## TASK OBJECTIVE:
Output the records exactly, with no line skipped.

·····

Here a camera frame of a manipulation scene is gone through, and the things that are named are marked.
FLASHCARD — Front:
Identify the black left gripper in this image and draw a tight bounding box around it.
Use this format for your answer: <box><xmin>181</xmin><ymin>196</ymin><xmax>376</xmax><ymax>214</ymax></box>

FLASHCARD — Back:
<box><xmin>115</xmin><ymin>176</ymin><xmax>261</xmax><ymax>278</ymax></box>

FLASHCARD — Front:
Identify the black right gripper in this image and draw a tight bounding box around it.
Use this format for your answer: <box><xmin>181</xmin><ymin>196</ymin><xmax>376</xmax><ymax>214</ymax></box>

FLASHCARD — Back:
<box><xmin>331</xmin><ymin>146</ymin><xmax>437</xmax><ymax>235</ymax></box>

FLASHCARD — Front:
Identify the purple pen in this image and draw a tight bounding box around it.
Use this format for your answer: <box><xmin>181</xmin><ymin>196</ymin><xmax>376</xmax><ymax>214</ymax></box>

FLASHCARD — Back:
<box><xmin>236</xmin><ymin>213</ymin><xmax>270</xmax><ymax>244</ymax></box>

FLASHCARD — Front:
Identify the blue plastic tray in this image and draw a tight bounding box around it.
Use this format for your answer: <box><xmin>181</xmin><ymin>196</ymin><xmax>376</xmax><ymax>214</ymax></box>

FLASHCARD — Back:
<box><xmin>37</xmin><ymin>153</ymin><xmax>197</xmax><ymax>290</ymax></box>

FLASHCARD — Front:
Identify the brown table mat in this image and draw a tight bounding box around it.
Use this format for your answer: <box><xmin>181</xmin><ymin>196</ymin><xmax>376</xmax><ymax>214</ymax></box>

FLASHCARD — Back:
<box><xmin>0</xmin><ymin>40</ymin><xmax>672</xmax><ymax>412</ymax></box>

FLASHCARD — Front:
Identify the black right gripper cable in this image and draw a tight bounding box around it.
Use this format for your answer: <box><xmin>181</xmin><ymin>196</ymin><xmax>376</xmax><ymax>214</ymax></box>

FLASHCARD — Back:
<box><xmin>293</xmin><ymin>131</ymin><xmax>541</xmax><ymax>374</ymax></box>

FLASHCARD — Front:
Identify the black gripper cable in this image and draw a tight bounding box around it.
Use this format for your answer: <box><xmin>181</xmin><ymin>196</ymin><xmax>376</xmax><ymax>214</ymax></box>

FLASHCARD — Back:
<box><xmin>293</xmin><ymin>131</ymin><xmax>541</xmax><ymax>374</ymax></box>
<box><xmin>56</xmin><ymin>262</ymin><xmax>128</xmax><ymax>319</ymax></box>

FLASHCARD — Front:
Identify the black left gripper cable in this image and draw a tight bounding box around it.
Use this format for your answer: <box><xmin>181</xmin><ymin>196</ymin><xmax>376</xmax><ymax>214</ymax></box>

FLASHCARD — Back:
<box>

·····

## SOLUTION:
Here a camera frame of a manipulation scene is gone through, and the things that are named are marked.
FLASHCARD — Front:
Identify the black left gripper in this image and draw a tight bounding box around it.
Use this format for your answer: <box><xmin>181</xmin><ymin>196</ymin><xmax>376</xmax><ymax>214</ymax></box>

FLASHCARD — Back:
<box><xmin>115</xmin><ymin>176</ymin><xmax>261</xmax><ymax>278</ymax></box>

FLASHCARD — Front:
Identify the black right gripper in this image and draw a tight bounding box around it.
Use this format for your answer: <box><xmin>181</xmin><ymin>196</ymin><xmax>376</xmax><ymax>214</ymax></box>

FLASHCARD — Back:
<box><xmin>331</xmin><ymin>146</ymin><xmax>437</xmax><ymax>235</ymax></box>

FLASHCARD — Front:
Identify the purple pen in this image and draw a tight bounding box around it.
Use this format for your answer: <box><xmin>181</xmin><ymin>196</ymin><xmax>376</xmax><ymax>214</ymax></box>

FLASHCARD — Back:
<box><xmin>236</xmin><ymin>213</ymin><xmax>270</xmax><ymax>244</ymax></box>

FLASHCARD — Front:
Identify the blue plastic tray in this image and draw a tight bounding box around it.
Use this format for your answer: <box><xmin>181</xmin><ymin>196</ymin><xmax>376</xmax><ymax>214</ymax></box>

FLASHCARD — Back:
<box><xmin>37</xmin><ymin>153</ymin><xmax>197</xmax><ymax>290</ymax></box>

FLASHCARD — Front:
Identify the brown table mat in this image and draw a tight bounding box around it.
Use this format for your answer: <box><xmin>181</xmin><ymin>196</ymin><xmax>376</xmax><ymax>214</ymax></box>

FLASHCARD — Back:
<box><xmin>0</xmin><ymin>40</ymin><xmax>672</xmax><ymax>412</ymax></box>

FLASHCARD — Front:
Identify the black right gripper cable in this image and draw a tight bounding box around it.
Use this format for your answer: <box><xmin>181</xmin><ymin>196</ymin><xmax>376</xmax><ymax>214</ymax></box>

FLASHCARD — Back:
<box><xmin>293</xmin><ymin>131</ymin><xmax>541</xmax><ymax>374</ymax></box>

FLASHCARD — Front:
Identify the black gripper cable in this image and draw a tight bounding box around it.
Use this format for your answer: <box><xmin>181</xmin><ymin>196</ymin><xmax>376</xmax><ymax>214</ymax></box>

FLASHCARD — Back:
<box><xmin>293</xmin><ymin>131</ymin><xmax>541</xmax><ymax>374</ymax></box>
<box><xmin>56</xmin><ymin>262</ymin><xmax>128</xmax><ymax>319</ymax></box>

FLASHCARD — Front:
Identify the black left gripper cable in this image and draw a tight bounding box around it.
Use this format for your answer: <box><xmin>181</xmin><ymin>196</ymin><xmax>376</xmax><ymax>214</ymax></box>

FLASHCARD — Back:
<box>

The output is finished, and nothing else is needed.